Chan Lai-yun's sister is Vera Waters (華慧娜), who later became a trainee at the TVB actor training course. Later she joined the MLM company NuSkin to become the MLM leader.

== Career ==
Back in the Rediffusion era, in 1951, at the age of 12, she was an announcer for children's radio dramas. She then worked as a behind-the-scenes staff member, responsible for copying scripts, at 5 cents per copy. She then became a screenwriter and wrote more than 300 scripts. Her first radio drama was the 30-episode script "Aunt" (姑媽), with Tam Ping Man (譚炳文) as the male lead. Because of her overflowing talent, Chan earned the reputation of "Rediffusion Talented Woman" (麗的才女).

She joined Rediffusion in 1951 and performed her first radio play, Who Won the Prize (是誰得獎). In 1966, she moved to Rediffusion Wired Vision and her first singing show was "Rediffusion Music" (麗的歌壇). "Young Couple" (小夫妻) was her first TV drama and later "Wong Lo Ng" (王老五) was her first time to play the leading role. Meanwhile, Chan also participated in the screenwriting work. She adapted the Cantonese opera "Lady Zhaojun Crossed the Frontier" (昭君出塞) and created "Wang Zhaojun" (王昭君), which may be the first Cantonese opera short play sung in English in Hong Kong history. She also played the lead role, Wang Zhaojun. In the 1970s, Chan also wrote scripts and lyrics for the program "Rediffusion Opera" (麗的歌劇). In 1981, Chan joined Rediffusion Television.
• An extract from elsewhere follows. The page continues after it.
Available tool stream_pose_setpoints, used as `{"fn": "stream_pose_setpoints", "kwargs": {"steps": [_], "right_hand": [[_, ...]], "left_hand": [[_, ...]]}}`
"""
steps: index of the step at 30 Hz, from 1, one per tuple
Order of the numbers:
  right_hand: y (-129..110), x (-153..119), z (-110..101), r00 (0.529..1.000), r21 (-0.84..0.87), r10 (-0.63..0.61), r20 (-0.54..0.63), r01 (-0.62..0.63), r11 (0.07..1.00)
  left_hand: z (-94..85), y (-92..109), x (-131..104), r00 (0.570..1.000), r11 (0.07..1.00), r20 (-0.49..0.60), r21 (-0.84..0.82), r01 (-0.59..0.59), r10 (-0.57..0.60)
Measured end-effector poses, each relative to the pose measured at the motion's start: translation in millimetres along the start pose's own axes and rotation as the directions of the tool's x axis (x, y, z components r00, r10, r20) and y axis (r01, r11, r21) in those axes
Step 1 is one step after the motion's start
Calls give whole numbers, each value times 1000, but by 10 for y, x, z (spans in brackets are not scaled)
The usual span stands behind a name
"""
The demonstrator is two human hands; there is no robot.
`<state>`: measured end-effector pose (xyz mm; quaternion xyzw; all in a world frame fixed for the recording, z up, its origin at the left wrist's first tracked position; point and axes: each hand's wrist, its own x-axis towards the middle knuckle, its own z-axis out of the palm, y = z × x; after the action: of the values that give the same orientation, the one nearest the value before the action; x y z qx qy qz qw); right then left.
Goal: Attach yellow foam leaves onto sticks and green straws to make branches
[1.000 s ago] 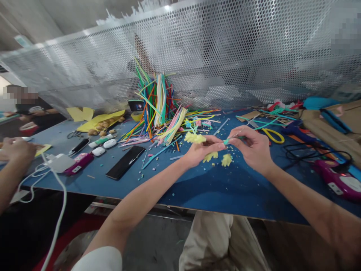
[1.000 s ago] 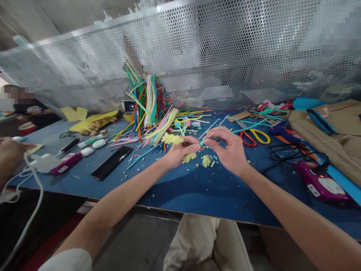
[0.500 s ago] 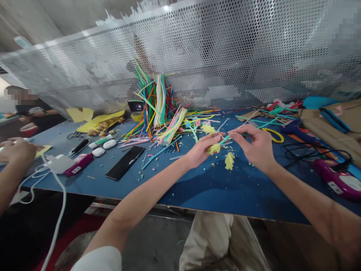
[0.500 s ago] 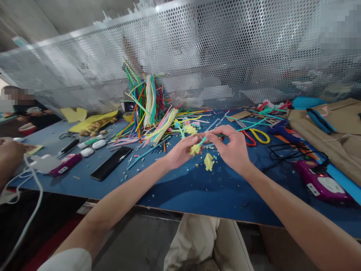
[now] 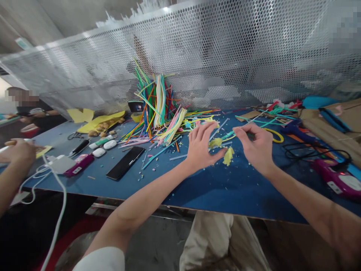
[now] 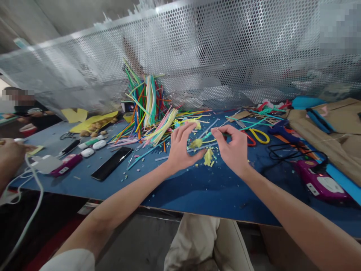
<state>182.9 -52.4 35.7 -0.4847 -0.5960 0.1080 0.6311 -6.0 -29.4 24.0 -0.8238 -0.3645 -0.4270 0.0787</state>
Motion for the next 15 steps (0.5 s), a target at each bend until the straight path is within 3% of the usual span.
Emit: {"fn": "stream_pose_setpoints", "kwargs": {"steps": [4,12,15], "right_hand": [[-55,-102,63,997,6,-15,78,15,1000],[-40,-87,63,979,61,-53,199,42,997],[-27,-54,49,976,80,-94,195,80,994]], "left_hand": [[1,-1,2,999,998,12,41,-50,50],[-26,-121,31,991,997,-115,-10,-76,74],[-20,-160,34,986,997,-157,-53,-64,55]]}}
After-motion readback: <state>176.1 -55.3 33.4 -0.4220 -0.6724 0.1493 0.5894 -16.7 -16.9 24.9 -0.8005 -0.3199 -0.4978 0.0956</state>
In 1982, he joined TVB. She joined Asia Television (ATV) in 1983, left after her contract expired in 1985. She returned to ATV in 1988. At the end of 2003, her 15-year contract with ATV has not been renewed after it expired. In 2005, Chan returned to ATV for the fourth time. In April 2009, Chan left ATV for the fourth time. In October 2010, she returned to ATV for the fifth time until her contract expired in 2013. In addition, Chan has also filmed TV series for the Radio Television Hong Kong (RTHK) and ViuTV.

On April 19, 2009, at the age of 70, Chan Lai-wun won the Best Supporting Actress Award at the 28th Hong Kong Film Awards for her role as "Leung Foon" in the Hong Kong film "The Way We Are" directed by Ann Hui.

Chan has worked in different jobs over the years, such as being a backstage singer for Chan Chun Wah (陳振華), Elaine Chow (周秀蘭), Irene Chan (陳依齡) and Michelle Yim (米雪). She has also worked as a screenwriter, performed in radio dramas, taught makeup, and published a collection of proses as a writer. She is knowledgeable and versatile, and occasionally makes guest appearances in movies. The rest of the time she does volunteer work.